By using the COST approach you will not learn about the interactions in your system. Recall

from an earlier video in this module that learning more about our systems was the first

way we can use data to improve our processes.

So let's resume and continue with the model built on points 11, 12, 13, 14, and the baseline

at point 10. We pointed out that the contour plots exhibit curvature. The lines are not

parallel. These curved lines come from the interaction term, indicating that the interaction

coefficient is important relative to the main effects.

In prior models, the interaction term was small. Notice though, that the steepest ascent

method will still send us up in the correct direction if we ignore the interaction terms.

The interaction term, if we had accounted for it, would send us in a slightly different

angle.

But in this example, the discrepancy is not so bad. Had their interaction term sent us

into a different direction, we would definitely follow that direction instead of the steepest

ascent that is determined only with the linear terms. But more on that to come with this

topic of "curvature".

Let's quickly go take a step in the direction for run number 15. And because you are good

at this now, I am going to take a step of "Delta x_T" equal to the size two and the

corresponding "Delta x_P" is equal to to minus two-thirds. You can do the rest of the calculations

yourself and show that the predicted value of profit at this location is $742, and that

corresponds to these real world values and these coded values. When we run the actual

experiment, we record a profit of $735. That's an overestimate of $7. This overestimate is

comparable to the main effect.

And we also have visual evidence now of curvature. This is starting to tell me that I should

change my strategy. When we start to enter a region of curvature in response surface

methods, it is the presence of a change in the surface's linearity that's apparent.

We're becoming more nonlinear, and likely approaching an optimum. It is desirable to

know when this is happening. And one indication of that already is that our interaction terms

are large, they cannot be ignored. And visually, we see that as these non-parallel lines in

the contour plot.

The second indication that an optimum is close by is that we are levelling out. Levelling

out means that my outcome values, in the neighbourhood, are getting closer and closer, even when I'm

taking reasonable step changes.

Let's see this. The spread in profit values in the first factorial was around a $300 difference.
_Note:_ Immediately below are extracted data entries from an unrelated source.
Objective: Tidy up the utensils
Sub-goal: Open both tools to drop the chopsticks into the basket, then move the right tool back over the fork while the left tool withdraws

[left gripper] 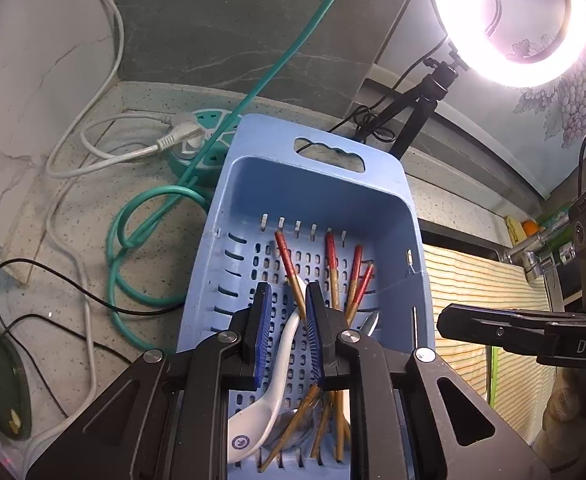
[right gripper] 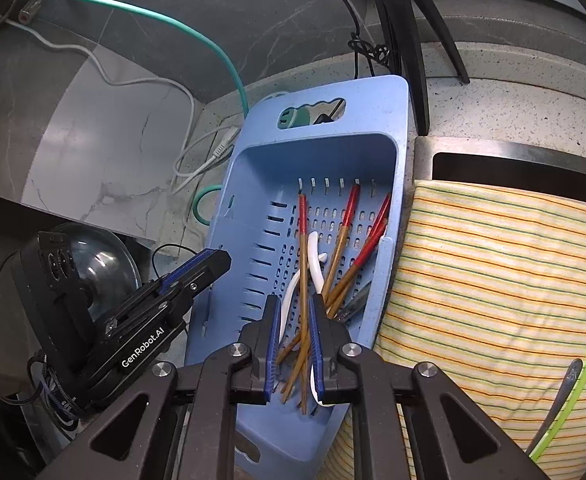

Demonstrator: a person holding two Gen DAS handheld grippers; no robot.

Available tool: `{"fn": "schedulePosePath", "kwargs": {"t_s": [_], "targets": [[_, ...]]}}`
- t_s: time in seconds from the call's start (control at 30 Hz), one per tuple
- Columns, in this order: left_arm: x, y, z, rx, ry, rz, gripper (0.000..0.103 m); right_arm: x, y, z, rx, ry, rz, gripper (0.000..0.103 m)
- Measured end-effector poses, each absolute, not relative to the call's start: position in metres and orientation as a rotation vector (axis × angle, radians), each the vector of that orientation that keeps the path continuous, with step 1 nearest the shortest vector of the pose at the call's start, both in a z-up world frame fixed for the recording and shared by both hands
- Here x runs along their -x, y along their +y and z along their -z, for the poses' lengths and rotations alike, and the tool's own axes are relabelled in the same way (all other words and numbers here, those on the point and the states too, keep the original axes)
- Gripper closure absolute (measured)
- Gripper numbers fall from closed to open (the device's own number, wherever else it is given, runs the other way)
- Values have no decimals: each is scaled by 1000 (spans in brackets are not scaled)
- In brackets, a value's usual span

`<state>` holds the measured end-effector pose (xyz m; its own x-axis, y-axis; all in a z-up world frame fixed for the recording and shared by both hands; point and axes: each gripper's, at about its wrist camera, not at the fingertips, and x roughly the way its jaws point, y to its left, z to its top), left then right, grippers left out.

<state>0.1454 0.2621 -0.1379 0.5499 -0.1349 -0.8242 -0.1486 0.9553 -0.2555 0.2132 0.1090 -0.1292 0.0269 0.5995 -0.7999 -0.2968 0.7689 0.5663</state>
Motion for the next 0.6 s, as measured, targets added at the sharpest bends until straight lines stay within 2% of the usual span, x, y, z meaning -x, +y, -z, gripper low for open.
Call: {"fn": "schedulePosePath", "kwargs": {"t_s": [0.33, 0.47, 0.6], "targets": [[-132, 240, 119, 281, 962, 15, 87, -211, 88, 114, -279, 1354, -724, 89], [-122, 222, 107, 248, 942, 47, 87, -208, 69, 100, -271, 1317, -734, 79], [-112, 199, 97, 212, 929, 90, 87, -208, 42, 88, -248, 1293, -739, 79]]}}
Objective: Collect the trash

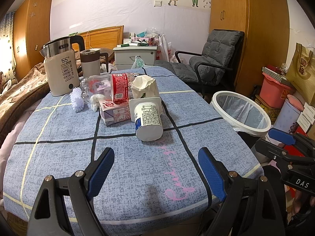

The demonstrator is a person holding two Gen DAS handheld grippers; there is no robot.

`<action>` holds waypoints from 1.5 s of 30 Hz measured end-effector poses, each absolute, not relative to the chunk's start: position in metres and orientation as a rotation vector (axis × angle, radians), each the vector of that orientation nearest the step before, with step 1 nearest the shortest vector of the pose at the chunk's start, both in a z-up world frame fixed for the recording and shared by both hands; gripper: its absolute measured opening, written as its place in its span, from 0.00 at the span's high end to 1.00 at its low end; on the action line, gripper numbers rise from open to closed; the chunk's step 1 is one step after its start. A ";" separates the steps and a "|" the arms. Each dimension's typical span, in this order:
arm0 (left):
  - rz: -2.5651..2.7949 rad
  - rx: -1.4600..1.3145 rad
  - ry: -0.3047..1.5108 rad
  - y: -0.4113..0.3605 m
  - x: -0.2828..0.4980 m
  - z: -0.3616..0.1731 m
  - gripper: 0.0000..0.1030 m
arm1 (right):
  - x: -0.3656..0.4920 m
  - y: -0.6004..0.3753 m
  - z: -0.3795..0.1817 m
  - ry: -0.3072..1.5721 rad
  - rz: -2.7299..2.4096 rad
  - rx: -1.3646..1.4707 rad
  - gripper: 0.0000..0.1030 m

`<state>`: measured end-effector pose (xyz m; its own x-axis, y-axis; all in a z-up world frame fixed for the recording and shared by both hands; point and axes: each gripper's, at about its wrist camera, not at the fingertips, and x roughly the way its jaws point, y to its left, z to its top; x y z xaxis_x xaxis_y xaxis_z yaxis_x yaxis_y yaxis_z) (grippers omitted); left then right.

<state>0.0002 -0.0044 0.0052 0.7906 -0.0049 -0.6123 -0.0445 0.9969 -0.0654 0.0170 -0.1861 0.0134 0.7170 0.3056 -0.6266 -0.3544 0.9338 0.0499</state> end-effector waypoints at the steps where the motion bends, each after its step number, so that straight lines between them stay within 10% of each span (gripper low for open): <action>1: 0.021 -0.078 0.659 -0.004 0.000 0.005 0.14 | 0.017 -0.186 0.013 0.678 0.365 -0.076 0.38; 41: 0.048 -0.135 0.721 0.018 0.081 -0.019 0.15 | 0.061 -0.170 0.009 0.663 0.412 -0.096 0.38; 45: 0.037 -0.172 0.738 0.024 0.091 -0.025 0.29 | 0.069 -0.167 0.007 0.669 0.415 -0.097 0.38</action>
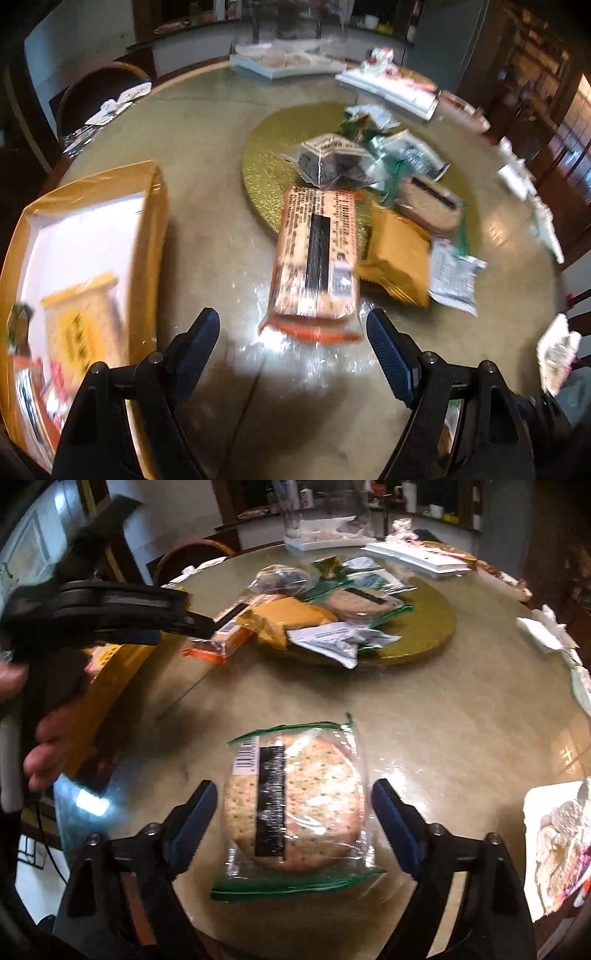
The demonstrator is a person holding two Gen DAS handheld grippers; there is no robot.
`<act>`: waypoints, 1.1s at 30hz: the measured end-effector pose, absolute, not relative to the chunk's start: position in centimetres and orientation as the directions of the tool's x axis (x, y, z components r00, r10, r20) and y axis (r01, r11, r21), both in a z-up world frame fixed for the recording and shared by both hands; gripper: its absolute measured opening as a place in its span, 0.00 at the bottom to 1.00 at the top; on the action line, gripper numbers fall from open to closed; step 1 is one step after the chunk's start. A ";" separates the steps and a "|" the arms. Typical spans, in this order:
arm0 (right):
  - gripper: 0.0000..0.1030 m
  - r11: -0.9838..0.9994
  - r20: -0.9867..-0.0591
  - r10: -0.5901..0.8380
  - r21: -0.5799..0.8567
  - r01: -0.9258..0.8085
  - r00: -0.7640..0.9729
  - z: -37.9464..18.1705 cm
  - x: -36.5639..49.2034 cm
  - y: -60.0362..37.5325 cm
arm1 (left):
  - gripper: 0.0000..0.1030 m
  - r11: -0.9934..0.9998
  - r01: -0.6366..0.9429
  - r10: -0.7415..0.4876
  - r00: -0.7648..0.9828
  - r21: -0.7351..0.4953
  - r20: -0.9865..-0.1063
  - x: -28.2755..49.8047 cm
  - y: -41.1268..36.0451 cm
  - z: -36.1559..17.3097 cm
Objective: Organize snacks
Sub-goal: 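Grasp the round cracker green-zip bag with right tool while left grasps the orange-ended biscuit pack, then carry both packs into the white tray and open both tools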
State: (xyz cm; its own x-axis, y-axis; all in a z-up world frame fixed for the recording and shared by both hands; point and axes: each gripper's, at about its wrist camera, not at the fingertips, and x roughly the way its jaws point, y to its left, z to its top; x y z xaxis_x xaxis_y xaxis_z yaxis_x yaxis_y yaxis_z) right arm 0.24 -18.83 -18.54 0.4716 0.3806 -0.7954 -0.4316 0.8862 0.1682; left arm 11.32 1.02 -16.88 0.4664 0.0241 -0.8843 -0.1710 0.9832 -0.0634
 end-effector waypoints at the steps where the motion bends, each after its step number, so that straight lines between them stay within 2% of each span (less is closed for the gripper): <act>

In the second factorial over here, that spread was around $150. And now in this third factorial,

my spreads are only $15 to $20.

We're not making the gains we had made earlier. And if we're not careful, we can be affected

by noise. If we don't know the level of noise around us, we might be misled. How do I know

whether that spread of $15 to $20 is any different to the noise in the system? Another way to

ask that is if we repeated those corner experiments, would we get similar values or different values?

So let's go calculate what the noise level is. Run at least three or four repeated experiments

at the same condition. And we typically use the baseline. So here at the base of the factorial.

I previously had an outcome of $732, and two more runs give me an outcome of $733 and $737.

So there's a spread of about $5. That spread is very different to the spread over the corner

points of the factorial. Indicating, I'm still seeing signal over the noise.

The third indication of an optimum, is whether our predictions are too high, or too low.

We saw here at point 15, we had a prediction error of $7, just over our level of noise.

This indicates the model can be improved.

We often observe strong changes in the model's surface near the optimum. For example, if

you're making a product, you want to make it long enough to bring out the beautiful

colours and caramelization flavours that occur. But go just a little bit too far and it becomes

burnt.

We also see this in engineering systems. Often, our optimal point of operation is right at

the edge of a cliff, and if we go just a little bit further, we fall over to the edge of the

cliff and see our outcome value drop down rapidly. Another good reason to take small

steps near the optimum.

A fourth way to detect curvature is that our model does not fit the surface very well.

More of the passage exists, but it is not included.